The scheme even involved negotiating with air traffic control and eventually securing permission to allow people to leave the country with only their identity cards. This meant that the family left on the first flight could board the second.

Destination? Athens. Crossing Iranian airspace turned out to be too complicated – instead, they found an entangled route via Georgia.

Kennedy persuaded the president of Greece, himself a former lawyer and judge, to let them in. She states without hesitation that she has “begged, borrowed and stolen” to get the money to pay for their home.

“This is Schindler’s List time,” Kennedy said. “I hope there comes a time when I can say ‘It’s the people who helped me,'” she added.

With the Canadian election now over and a new cabinet in place, she hopes there will be help from Canadian Immigration Minister Sean Fraser, who has been handed a list of all the women assisted by Kennedy awaiting resettlement.

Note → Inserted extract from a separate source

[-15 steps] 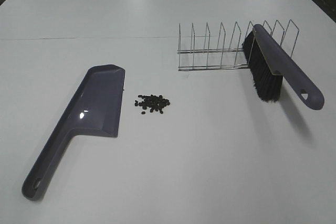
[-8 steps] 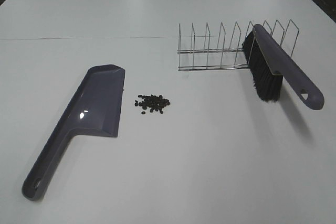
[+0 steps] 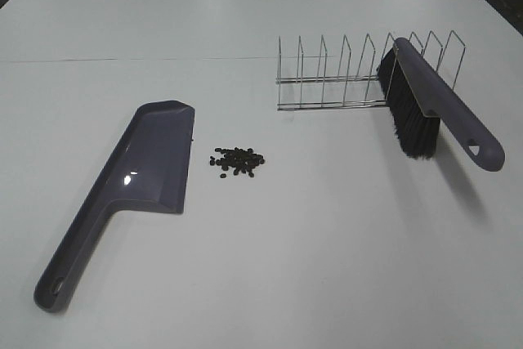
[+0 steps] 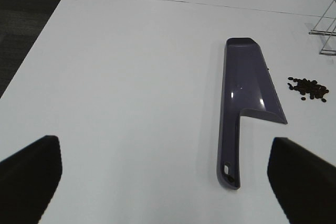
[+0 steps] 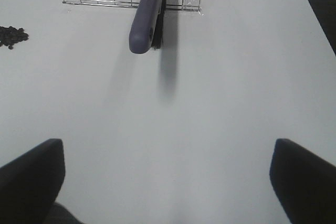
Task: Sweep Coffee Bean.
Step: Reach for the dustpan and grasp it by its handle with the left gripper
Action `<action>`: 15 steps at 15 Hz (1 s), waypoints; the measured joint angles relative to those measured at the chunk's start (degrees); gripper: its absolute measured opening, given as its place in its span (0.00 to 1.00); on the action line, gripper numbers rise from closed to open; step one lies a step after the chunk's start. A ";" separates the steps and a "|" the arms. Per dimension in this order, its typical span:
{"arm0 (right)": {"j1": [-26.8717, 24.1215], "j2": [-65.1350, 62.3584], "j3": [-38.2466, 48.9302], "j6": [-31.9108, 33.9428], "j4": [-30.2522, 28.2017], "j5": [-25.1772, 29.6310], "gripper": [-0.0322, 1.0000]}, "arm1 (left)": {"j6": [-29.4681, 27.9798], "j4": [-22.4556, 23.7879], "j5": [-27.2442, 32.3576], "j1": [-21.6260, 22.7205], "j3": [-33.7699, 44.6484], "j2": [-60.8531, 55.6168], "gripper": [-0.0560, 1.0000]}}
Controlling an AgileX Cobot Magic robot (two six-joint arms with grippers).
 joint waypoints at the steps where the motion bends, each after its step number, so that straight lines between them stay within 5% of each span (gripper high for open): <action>1: 0.00 0.00 0.00 0.00 0.00 0.00 0.99 | 0.29 0.00 0.00 0.00 0.00 0.00 0.98; 15: 0.00 0.00 0.00 7.73 -3.72 0.00 0.99 | 0.97 0.06 0.00 0.00 0.00 0.00 0.98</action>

“Canada has a great tradition of responding to humanitarian crises,” she explained, “I really urge the Canadian government to take some of my families.”

Ireland, Iceland, Germany and Australia are among the countries that have already raised their hand.

After several flights, there are now almost 80 women and their families – more than 400 in total – in Athens, hoping that a country will permanently open its doors. But those are the only ones Kennedy and her team helped.

NGOs and other individuals who have also lobbied the Greek government have managed to get hundreds more in, including female MPs who have found a safe haven at Melissa Network, an organization for migrant and refugee women based in Athens.

It is believed that 40 percent of the female representation in the Afghan parliament is now in Greece. While waiting for a country to take them, their meetings on the Melissa Network are about creating what they call a parallel parliament.

“We want to create an organization so that we can support and work for the Afghan women in Afghanistan under the name of Afghan MPs,” said Shagufa Noorzai. She is the youngest member of the Afghan parliament.

“Listen, you do not get women who have professions like this, who are not married to men who are themselves (…) also judges, lawyers and professionals,” Baroness Kennedy said bluntly, “these are people who would contribute greatly to any nation that took them in. ”

The Greek government says they would like to see them settled before Christmas.

Baroness Kennedy says there is one more flight she would like to organize, but lacks the funds.

“This is the real thing, and we have to help these people.”